- **What you will do**: Look through the lines below, find those with the word "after", and copy them.

- **Data**:
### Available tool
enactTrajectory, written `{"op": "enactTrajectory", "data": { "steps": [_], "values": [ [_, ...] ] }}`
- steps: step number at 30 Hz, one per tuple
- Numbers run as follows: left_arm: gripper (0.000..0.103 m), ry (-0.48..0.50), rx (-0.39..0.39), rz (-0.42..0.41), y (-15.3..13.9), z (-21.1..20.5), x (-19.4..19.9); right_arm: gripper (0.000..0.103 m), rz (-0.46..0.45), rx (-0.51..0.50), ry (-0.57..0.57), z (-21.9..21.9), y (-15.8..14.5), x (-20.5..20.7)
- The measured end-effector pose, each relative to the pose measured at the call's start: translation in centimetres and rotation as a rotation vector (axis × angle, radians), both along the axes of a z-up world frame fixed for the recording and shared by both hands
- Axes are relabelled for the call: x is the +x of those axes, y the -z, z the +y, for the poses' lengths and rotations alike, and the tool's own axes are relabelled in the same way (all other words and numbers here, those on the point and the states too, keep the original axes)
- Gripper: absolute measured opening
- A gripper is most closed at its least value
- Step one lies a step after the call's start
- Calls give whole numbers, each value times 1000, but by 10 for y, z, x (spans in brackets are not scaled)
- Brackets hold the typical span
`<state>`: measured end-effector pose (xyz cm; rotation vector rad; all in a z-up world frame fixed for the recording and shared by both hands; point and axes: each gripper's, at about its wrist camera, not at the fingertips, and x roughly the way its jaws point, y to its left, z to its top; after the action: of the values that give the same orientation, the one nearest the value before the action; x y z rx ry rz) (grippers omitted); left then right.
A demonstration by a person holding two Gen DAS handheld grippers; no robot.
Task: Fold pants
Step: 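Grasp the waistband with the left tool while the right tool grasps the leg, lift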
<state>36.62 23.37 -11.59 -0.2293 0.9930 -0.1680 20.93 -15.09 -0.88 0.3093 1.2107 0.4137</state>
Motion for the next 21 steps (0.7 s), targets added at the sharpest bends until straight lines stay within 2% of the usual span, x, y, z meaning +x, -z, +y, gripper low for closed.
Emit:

- **Written response**:
- Step one lies a step after the call's start
`<state>`: measured end-effector pose (xyz cm; rotation vector rad; all in a z-up world frame fixed for the recording and shared by both hands; point and axes: each gripper's, at about its wrist camera, not at the fingertips, and x roughly the way its jaws point, y to its left, z to its top; after the action: of the values that give the same orientation, the one nearest the value before the action; x y z rx ry rz) (grippers omitted); left then right.

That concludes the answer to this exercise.